Мэр Спекторски не проигнорировал нас с Люком, в отличие от Келско. Он даже подал нам руку.
И я пожал ее.
Я дотронулся до него и умудрился сохранить контроль над собой, а это было не просто — дотронуться до него было еще хуже, чем до любого из тех четырех гоблинов, что я убил за последние четыре месяца. Дотронуться до него — это все равно что столкнуться нос к носу с сатаной и быть вынужденным пожать руку ему. Как будто поток желчи, зло хлынуло из него, вливаясь в меня в том месте, где соприкасались наши руки, загрязнив меня и лишив сил. Молния безжалостной ненависти, злобы и ярости вырвалась из него, ударила меня и заставила пульс подскочить не меньше чем до ста пятидесяти ударов в минуту.
— Рад вас видеть, — сказал он, широко улыбаясь. — Рад вас видеть. Мы здесь всегда с нетерпением ожидаем ярмарки.
Этот гоблин изображал человека совершенно так же удачно, как и шеф Лайсл Келско. И так же, как и Келско, этот был на редкость отвратительным представителем своей породы. Зубы его сточились, он высох, покрылся наростами и оспинами, только что не опрыщавел с течением бессчетного количества лет. Его сверкающие алые глаза, казалось, впитали свой цвет из океанов человеческой крови, пролившейся только по его вине, и из немереных глубин человеческой агонии, которую наша истерзанная раса испытывала только по его вине.
Студень и Люк вышли от мэра Спекторски чуть успокоенные, потому что, как они сказали, он был такой же, как и всегда.
Но мне стало еще тревожнее.
Студень был прав, говоря, что они собираются что-то предпринять.

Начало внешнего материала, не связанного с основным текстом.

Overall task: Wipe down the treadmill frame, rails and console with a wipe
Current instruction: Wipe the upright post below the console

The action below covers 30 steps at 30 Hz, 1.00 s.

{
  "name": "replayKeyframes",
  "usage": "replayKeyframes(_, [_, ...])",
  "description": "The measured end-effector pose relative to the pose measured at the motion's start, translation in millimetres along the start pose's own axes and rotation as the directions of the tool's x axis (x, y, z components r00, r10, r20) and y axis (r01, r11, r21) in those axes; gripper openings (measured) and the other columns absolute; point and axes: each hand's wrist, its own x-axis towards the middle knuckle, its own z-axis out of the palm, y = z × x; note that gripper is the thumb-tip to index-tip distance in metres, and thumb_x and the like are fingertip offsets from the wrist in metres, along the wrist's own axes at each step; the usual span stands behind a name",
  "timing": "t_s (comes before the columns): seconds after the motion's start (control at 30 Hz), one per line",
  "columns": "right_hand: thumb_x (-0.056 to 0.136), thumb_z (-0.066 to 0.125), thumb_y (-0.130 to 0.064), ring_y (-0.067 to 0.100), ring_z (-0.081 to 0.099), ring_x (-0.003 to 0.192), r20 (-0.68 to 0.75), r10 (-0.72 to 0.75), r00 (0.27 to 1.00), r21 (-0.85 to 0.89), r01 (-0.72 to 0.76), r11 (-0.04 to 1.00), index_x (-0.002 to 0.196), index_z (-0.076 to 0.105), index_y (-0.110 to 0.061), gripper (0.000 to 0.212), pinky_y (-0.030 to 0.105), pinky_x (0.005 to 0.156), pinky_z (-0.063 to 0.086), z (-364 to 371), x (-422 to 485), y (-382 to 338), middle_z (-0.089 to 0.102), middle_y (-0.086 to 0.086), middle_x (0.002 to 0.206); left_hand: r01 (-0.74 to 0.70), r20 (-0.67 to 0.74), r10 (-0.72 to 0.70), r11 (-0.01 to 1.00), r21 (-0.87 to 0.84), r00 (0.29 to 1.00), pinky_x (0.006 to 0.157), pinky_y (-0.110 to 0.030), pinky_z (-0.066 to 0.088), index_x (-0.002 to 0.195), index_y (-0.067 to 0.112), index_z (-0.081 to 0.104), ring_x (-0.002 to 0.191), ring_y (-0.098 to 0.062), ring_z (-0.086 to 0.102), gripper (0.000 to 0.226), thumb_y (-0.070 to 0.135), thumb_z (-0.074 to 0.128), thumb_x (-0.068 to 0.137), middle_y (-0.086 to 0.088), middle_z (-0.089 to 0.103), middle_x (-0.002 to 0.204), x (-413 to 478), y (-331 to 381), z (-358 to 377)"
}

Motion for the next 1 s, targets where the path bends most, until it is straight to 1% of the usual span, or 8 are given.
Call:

Сильнейший, необоримый холод проник в каждый уголок моего тела. В костях застыл лед.
Что-то было не так.
И это было очень скверно.
Помоги нам, господи.
Судебная палата графства Йонтсдаун располагалась через дорогу напротив муниципалитета города. В офисах, прилегающих к залу суда, занимались своими делами множество служащих. В одной из этих анфилад комнат нас ожидала Мэри Ваналетто, президент совета графства.
Она тоже была гоблином.
Студень отнесся к ней совсем иначе, нежели к Келско и Спекторски. Но не потому, что он ощущал, что она гоблин, либо что-то большее — или меньшее, — чем человеческое существо, а потому, что она была женщина, к тому же привлекательная. Она выглядела лет на сорок, худенькая брюнетка с большими глазами и чувственным ртом, и когда Студень начал расточать обаяние, она отреагировала таким же образом — зарделась, начала кокетничать, хихикать, попавшись на удочку его комплиментов, так что он и сам принял это все за чистую монету. Было ясно, что он думает, будто производит на нее бог знает какое впечатление, но я видел, что его актерству далеко до ее игры. Умело прячась за человеческой маскировкой, гоблин — далеко не столь древний и состарившийся, как Келско и Спекторски, — сильнее всего жаждал одного — убить Студня, убить нас всех. Насколько мне было известно, таково желание любого гоблина — получить удовольствие от пролития крови людей, одного за другим. Но не в утомительно однообразной резне, не в одном долгом кровопролитии — они хотели проливать нашу кровь порциями, убивая по одному, чтобы посмаковать кровь и страдания. У Мэри Ваналетто было то же самое садистское стремление, и, глядя, как Студень держит ее за руку, похлопывает по плечу и рассыпается в любезностях, я изо всех сил удерживался от того, чтобы оторвать его от нее и завопить: «Бежим!»